My current problem involves having an exact (symbolic) inverse of a scaled AR(1) matrix for $n$-dimension. (I don't know what this matrix would be called in general; I'm sure it is used often.) This is used as a smoothing prior on a function sampled on a uniform grid. For a $1$-dimensional function, the matrix is
$$C = \rho \begin{bmatrix} 1 & \alpha & \alpha^2 & \cdots & \alpha^n \\\\ \alpha & 1 & \alpha & \cdots & \alpha^{n-1}\\\\ \alpha^2 & \alpha & 1 & \\\\ \vdots & \vdots & & \ddots & \\\\ \alpha^n & \alpha^{n-1} & & & 1\end{bmatrix}$$
and I know the inverse, which is
$$C^{-1} = \frac{1}{\rho(1-\alpha^2)} \begin{bmatrix} 1 & -\alpha & & & 0\\\\ -\alpha & 1+\alpha^2 & - \alpha \\\\ & -\alpha & 1+\alpha^2 &\ddots \\\\ & &\ddots & \ddots & -\alpha \\\\ 0 & & & -\alpha & 1\end{bmatrix}$$
(This can be also found in Kac, M., Murdock, W., and Szegö, G. (1953). On the eigenvalues of certain Hermitian forms. J. Rational Mech. Anal, 2:767–800.)
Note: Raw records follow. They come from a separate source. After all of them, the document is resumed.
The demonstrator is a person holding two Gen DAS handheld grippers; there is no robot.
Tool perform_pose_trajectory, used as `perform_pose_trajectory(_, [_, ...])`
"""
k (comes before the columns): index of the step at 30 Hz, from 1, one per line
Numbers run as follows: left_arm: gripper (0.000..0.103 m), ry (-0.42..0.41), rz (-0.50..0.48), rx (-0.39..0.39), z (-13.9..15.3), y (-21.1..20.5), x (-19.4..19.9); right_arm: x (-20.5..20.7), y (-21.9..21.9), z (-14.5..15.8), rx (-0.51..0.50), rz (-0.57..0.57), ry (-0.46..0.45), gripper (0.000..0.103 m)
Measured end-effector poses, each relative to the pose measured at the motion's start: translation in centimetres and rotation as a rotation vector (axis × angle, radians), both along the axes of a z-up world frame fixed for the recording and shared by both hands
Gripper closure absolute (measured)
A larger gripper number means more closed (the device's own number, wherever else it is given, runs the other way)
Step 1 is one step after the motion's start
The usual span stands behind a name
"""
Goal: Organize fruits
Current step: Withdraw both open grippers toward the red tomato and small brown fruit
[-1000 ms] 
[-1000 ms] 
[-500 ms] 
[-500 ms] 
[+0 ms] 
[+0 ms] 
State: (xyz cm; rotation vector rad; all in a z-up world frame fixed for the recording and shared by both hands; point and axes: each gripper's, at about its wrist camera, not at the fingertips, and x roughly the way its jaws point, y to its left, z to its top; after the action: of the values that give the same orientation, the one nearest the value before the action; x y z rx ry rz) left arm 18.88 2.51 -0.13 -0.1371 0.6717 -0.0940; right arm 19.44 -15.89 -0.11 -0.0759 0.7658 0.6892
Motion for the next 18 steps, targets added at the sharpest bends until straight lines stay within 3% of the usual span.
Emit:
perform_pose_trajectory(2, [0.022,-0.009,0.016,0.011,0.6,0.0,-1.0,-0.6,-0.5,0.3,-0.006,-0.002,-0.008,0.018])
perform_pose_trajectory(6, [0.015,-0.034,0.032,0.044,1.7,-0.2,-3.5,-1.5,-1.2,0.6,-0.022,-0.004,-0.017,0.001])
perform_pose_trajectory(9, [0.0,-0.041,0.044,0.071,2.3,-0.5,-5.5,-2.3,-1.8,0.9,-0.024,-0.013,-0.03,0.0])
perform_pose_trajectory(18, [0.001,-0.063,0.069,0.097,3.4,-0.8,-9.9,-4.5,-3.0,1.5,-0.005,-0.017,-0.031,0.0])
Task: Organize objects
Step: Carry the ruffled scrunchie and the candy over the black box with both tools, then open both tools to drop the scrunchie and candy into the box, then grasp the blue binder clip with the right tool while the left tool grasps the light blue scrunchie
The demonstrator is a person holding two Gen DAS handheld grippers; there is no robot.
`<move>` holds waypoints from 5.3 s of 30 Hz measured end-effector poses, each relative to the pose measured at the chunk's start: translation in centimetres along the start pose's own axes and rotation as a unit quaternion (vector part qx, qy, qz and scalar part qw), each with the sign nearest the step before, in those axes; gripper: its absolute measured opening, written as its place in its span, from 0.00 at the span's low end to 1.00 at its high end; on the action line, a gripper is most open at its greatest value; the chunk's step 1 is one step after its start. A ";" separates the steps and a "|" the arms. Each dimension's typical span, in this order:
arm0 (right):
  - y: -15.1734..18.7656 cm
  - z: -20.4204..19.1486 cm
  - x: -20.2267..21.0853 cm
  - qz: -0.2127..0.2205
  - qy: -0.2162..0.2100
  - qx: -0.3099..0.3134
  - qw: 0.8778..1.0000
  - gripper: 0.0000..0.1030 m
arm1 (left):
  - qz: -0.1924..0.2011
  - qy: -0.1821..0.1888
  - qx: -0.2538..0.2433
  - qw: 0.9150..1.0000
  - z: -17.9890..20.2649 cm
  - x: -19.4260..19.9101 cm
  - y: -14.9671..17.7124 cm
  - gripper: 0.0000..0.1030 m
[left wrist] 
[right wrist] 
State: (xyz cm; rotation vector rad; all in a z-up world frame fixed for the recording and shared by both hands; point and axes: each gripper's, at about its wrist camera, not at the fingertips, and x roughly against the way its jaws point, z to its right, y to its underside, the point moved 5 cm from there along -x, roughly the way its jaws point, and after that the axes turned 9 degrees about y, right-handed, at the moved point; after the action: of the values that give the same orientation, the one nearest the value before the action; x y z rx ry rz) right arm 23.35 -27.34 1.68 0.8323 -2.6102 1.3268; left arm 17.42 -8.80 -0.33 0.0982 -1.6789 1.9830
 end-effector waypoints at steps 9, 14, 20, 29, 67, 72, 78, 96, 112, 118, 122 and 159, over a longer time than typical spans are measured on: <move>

I would imagine that this can be generalized to higher dimensional case where the $\alpha$ now spreads in each direction. This would allow my uniformly sampled $n$-dimensional function to be smooth. Sort of having the form
\begin{equation} C_{(i,j),(k,l)} = \rho \alpha_x^{|i-k|} \alpha_y^{|j-l|}, \end{equation}
but as a giant matrix for flattened function (the vec operation; representing the $n$-dimensional function as a vector with some ordering). Can anybody recommend a book on such symbolic matrix inversions that would have this?